#### Problem details:
Output the listing below verbatim, without images.

#### Material for this exercise:
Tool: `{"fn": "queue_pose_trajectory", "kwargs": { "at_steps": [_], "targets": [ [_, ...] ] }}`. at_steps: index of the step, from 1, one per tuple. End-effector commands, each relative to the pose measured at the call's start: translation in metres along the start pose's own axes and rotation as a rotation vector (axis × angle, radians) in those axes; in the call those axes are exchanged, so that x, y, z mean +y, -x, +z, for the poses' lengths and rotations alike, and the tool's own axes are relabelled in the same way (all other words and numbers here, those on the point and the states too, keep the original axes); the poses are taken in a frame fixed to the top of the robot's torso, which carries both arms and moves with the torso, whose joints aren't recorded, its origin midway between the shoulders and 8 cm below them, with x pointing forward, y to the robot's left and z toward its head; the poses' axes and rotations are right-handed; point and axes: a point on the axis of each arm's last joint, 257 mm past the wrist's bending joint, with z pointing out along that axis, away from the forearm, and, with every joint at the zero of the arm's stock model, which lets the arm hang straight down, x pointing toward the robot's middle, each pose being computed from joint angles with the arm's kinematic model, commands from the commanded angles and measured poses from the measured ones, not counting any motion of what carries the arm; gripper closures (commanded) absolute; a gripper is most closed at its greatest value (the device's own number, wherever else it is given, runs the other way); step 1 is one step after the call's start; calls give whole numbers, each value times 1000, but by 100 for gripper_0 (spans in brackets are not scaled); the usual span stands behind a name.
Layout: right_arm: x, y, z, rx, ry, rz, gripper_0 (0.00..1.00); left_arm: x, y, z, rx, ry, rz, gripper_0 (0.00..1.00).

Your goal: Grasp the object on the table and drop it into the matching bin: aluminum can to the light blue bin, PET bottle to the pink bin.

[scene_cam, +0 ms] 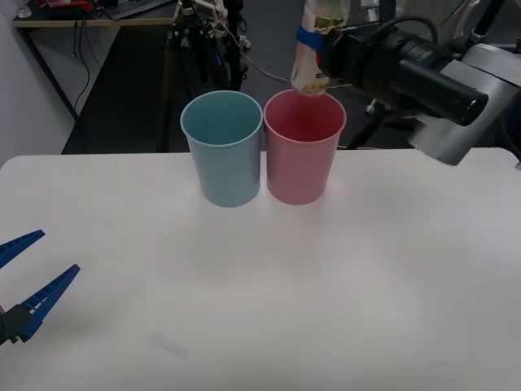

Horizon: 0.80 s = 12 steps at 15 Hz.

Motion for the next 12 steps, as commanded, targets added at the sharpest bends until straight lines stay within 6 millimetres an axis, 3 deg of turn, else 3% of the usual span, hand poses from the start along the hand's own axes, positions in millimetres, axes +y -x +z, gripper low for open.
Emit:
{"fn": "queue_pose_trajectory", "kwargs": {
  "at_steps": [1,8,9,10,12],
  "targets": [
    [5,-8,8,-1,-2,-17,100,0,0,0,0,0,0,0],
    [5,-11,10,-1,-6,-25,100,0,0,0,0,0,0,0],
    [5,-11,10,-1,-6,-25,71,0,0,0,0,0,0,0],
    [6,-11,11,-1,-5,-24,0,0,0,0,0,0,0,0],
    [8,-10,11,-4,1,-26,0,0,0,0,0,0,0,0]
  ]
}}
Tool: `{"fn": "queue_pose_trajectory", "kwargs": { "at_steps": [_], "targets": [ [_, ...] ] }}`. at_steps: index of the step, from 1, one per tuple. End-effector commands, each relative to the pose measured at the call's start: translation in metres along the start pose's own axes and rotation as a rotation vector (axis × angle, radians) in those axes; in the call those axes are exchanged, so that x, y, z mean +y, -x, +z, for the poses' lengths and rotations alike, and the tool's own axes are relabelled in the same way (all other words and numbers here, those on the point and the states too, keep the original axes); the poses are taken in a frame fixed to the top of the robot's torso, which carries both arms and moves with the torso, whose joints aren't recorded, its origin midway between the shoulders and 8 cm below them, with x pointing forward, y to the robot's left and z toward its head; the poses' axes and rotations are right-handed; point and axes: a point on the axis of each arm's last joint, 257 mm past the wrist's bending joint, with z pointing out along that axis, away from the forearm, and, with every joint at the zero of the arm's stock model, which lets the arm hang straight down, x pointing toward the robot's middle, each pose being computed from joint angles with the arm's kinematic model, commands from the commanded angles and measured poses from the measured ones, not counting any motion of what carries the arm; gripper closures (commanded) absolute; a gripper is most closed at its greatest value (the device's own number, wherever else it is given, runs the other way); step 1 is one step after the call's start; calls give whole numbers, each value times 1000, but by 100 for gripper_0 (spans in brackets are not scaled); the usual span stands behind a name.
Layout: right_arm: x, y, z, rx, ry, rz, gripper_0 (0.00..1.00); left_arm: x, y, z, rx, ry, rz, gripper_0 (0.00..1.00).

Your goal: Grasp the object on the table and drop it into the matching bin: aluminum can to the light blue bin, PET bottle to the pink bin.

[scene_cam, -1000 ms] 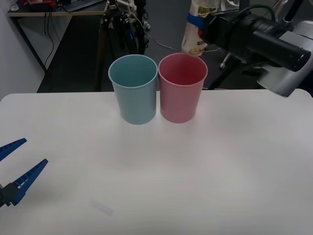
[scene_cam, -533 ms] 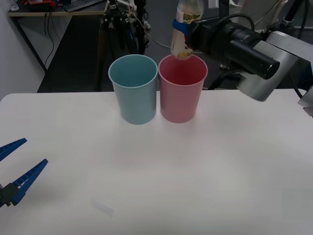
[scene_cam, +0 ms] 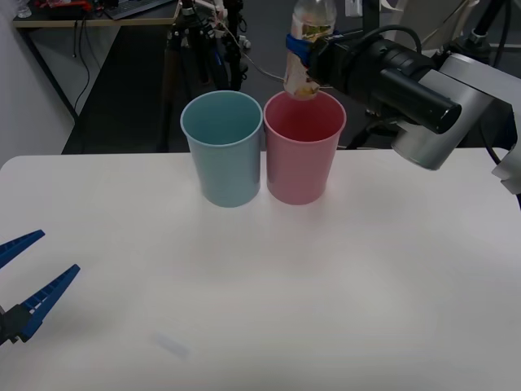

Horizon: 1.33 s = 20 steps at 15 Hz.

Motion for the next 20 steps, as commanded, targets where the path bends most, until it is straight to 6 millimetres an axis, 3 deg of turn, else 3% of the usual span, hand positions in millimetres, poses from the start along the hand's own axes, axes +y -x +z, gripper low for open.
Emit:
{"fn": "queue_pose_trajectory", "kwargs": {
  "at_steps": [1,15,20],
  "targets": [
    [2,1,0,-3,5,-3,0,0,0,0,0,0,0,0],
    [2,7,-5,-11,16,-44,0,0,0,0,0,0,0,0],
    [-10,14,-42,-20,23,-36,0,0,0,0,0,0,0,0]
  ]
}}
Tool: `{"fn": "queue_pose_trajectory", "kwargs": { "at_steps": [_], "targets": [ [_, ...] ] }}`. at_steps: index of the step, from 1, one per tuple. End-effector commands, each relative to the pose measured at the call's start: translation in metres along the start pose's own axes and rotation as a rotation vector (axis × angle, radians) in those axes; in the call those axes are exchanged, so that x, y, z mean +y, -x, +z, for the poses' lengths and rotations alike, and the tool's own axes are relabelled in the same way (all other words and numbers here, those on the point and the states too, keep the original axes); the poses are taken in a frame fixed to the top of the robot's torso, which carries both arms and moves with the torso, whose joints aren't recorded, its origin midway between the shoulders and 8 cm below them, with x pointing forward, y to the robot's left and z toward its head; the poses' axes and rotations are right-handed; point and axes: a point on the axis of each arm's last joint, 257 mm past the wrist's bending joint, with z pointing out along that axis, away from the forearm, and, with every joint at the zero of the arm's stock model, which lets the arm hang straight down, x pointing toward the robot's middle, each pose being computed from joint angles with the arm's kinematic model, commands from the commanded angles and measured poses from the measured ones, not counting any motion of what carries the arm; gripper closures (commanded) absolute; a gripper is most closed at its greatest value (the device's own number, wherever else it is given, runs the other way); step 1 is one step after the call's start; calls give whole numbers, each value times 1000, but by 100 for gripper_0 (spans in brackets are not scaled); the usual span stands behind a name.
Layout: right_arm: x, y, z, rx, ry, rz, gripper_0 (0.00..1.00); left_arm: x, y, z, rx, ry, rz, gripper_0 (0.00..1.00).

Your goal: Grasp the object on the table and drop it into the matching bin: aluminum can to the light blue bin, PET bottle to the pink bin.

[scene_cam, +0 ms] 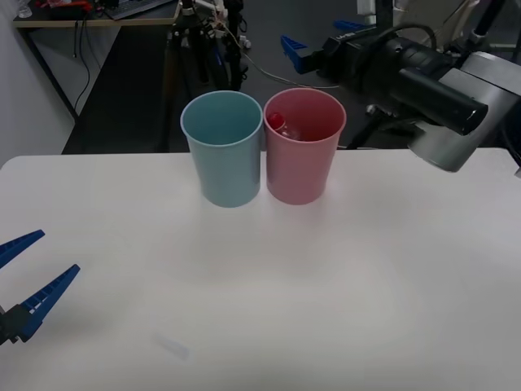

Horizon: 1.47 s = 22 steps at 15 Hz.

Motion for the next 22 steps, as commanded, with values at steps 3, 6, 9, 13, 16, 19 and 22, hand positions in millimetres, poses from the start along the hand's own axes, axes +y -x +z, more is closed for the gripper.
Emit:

#### Exercise answer:
Tool: `{"fn": "queue_pose_trajectory", "kwargs": { "at_steps": [_], "targets": [ [_, ...] ] }}`. at_steps: index of the step, from 1, one per tuple. End-effector commands, each relative to the pose measured at the call's start: translation in metres along the start pose's own axes and rotation as a rotation vector (axis × angle, radians) in those axes; in the call those axes are exchanged, so that x, y, z mean +y, -x, +z, for the poses' lengths and rotations alike, and the tool's own axes are relabelled in the same way (all other words and numbers here, those on the point and the states too, keep the original axes); the poses are taken in a frame fixed to the top of the robot's torso, which carries both arms and moves with the torso, whose joints aren't recorded, its origin midway between the shoulders and 8 cm below them, with x pointing forward, y to the robot's left and z toward its head; the poses' axes and rotations are right-handed; point and axes: a point on the axis of each arm's last joint, 257 mm past the wrist's bending joint, with z pointing out along that axis, away from the forearm, and, with every joint at the zero of the arm's stock model, which lets the arm hang straight down, x pointing toward the robot's middle, each pose being computed from joint angles with the arm's kinematic model, commands from the commanded angles and measured poses from the measured ones, not counting any motion of what carries the arm; gripper closures (commanded) absolute; a gripper is most closed at its greatest value (the device's own number, wherever else it is given, runs the other way); step 1 is one step after the call's start; calls give whole numbers, each value times 1000, but by 100 for gripper_0 (spans in brackets are not scaled); the usual span stands behind a name.
Layout: right_arm: x, y, z, rx, ry, rz, gripper_0 (0.00..1.00); left_arm: x, y, z, rx, ry, rz, gripper_0 (0.00..1.00).

Your goal: Grasp the object on the table and drop it into the matching bin: aluminum can to the light blue bin, PET bottle to the pink bin.

[scene_cam, +0 ms] 

Horizon: 0.80 s = 12 steps at 15 Hz.

Motion for the next 12 steps, as commanded, targets added at the sharpest bends until straight lines stay within 6 millimetres an axis, 3 deg of turn, else 3% of the usual span, hand poses from the start along the hand's own axes, positions in millimetres, axes +y -x +z, gripper low for open.
Emit:
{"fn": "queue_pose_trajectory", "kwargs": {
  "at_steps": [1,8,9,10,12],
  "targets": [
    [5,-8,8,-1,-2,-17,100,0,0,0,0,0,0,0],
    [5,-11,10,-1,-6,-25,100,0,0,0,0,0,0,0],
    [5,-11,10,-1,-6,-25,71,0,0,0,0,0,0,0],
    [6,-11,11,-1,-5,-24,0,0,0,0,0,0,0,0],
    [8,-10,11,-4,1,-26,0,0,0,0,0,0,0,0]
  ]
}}
Tool: `{"fn": "queue_pose_trajectory", "kwargs": { "at_steps": [_], "targets": [ [_, ...] ] }}`. at_steps: index of the step, from 1, one per tuple. End-effector commands, each relative to the pose measured at the call's start: translation in metres along the start pose's own axes and rotation as a rotation vector (axis × angle, radians) in those axes; in the call those axes are exchanged, so that x, y, z mean +y, -x, +z, for the poses' lengths and rotations alike, and the tool's own axes are relabelled in the same way (all other words and numbers here, those on the point and the states too, keep the original axes); the poses are taken in a frame fixed to the top of the robot's torso, which carries both arms and moves with the torso, whose joints aren't recorded, its origin midway between the shoulders and 8 cm below them, with x pointing forward, y to the robot's left and z toward its head; the poses' axes and rotations are right-handed; point and axes: a point on the axis of each arm's last joint, 257 mm past the wrist's bending joint, with z pointing out along that axis, away from the forearm, and, with every joint at the zero of the arm's stock model, which lets the arm hang straight down, x pointing toward the robot's middle, each pose being computed from joint angles with the arm's kinematic model, commands from the commanded angles and measured poses from the measured ones, not counting any motion of what carries the arm; gripper closures (commanded) absolute; a gripper is most closed at its greatest value (the device's own number, wherever else it is given, runs the other way); step 1 is one step after the call's start; calls give whole numbers, each value times 1000, but by 100 for gripper_0 (spans in brackets are not scaled); the usual span stands behind a name.
Layout: right_arm: x, y, z, rx, ry, rz, gripper_0 (0.00..1.00); left_arm: x, y, z, rx, ry, rz, gripper_0 (0.00..1.00).

Your goal: Grasp the object on the table and drop it into the matching bin: aluminum can to the light blue bin, PET bottle to the pink bin.

[scene_cam, -1000 ms] 
[scene_cam, -533 ms] 
[scene_cam, +0 ms] 

Horizon: 1.33 s = 20 steps at 15 Hz.

Motion for the next 20 steps, as commanded, targets where the path bends most, until it is straight to 6 millimetres an axis, 3 deg of turn, else 3% of the usual span, hand positions in millimetres, poses from the start along the hand's own axes, axes +y -x +z, gripper low for open.
Emit:
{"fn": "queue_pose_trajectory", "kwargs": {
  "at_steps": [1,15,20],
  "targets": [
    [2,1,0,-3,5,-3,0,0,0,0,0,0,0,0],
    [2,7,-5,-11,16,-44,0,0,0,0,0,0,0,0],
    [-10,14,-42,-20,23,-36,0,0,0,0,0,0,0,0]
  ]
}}
Tool: `{"fn": "queue_pose_trajectory", "kwargs": { "at_steps": [_], "targets": [ [_, ...] ] }}`. at_steps: index of the step, from 1, one per tuple. End-effector commands, each relative to the pose measured at the call's start: translation in metres along the start pose's own axes and rotation as a rotation vector (axis × angle, radians) in those axes; in the call those axes are exchanged, so that x, y, z mean +y, -x, +z, for the poses' lengths and rotations alike, and the tool's own axes are relabelled in the same way (all other words and numbers here, those on the point and the states too, keep the original axes); the poses are taken in a frame fixed to the top of the robot's torso, which carries both arms and moves with the torso, whose joints aren't recorded, its origin midway between the shoulders and 8 cm below them, with x pointing forward, y to the robot's left and z toward its head; the poses' axes and rotations are right-handed; point and axes: a point on the axis of each arm's last joint, 257 mm past the wrist's bending joint, with z pointing out along that axis, away from the forearm, and, with every joint at the zero of the arm's stock model, which lets the arm hang straight down, x pointing toward the robot's middle, each pose being computed from joint angles with the arm's kinematic model, commands from the commanded angles and measured poses from the measured ones, not counting any motion of what carries the arm; gripper closures (commanded) absolute; a gripper is most closed at its greatest value (the device's own number, wherever else it is given, runs the other way); step 1 is one step after the call's start; calls give whole numbers, each value times 1000, but by 100 for gripper_0 (spans in brackets are not scaled); the usual span stands behind a name.
Layout: right_arm: x, y, z, rx, ry, rz, gripper_0 (0.00..1.00); left_arm: x, y, z, rx, ry, rz, gripper_0 (0.00..1.00).

Your goal: Grasp the object on the table and drop it into the matching bin: aluminum can to the light blue bin, PET bottle to the pink bin.

[scene_cam, +0 ms] 

Horizon: 1.47 s = 22 steps at 15 Hz.

Motion for the next 22 steps, as commanded, with values at steps 3, 6, 9, 13, 16, 19 and 22, hand positions in millimetres, poses from the start along the hand's own axes, axes +y -x +z, more is closed for the gripper.
Emit:

Nothing remains open in this exercise.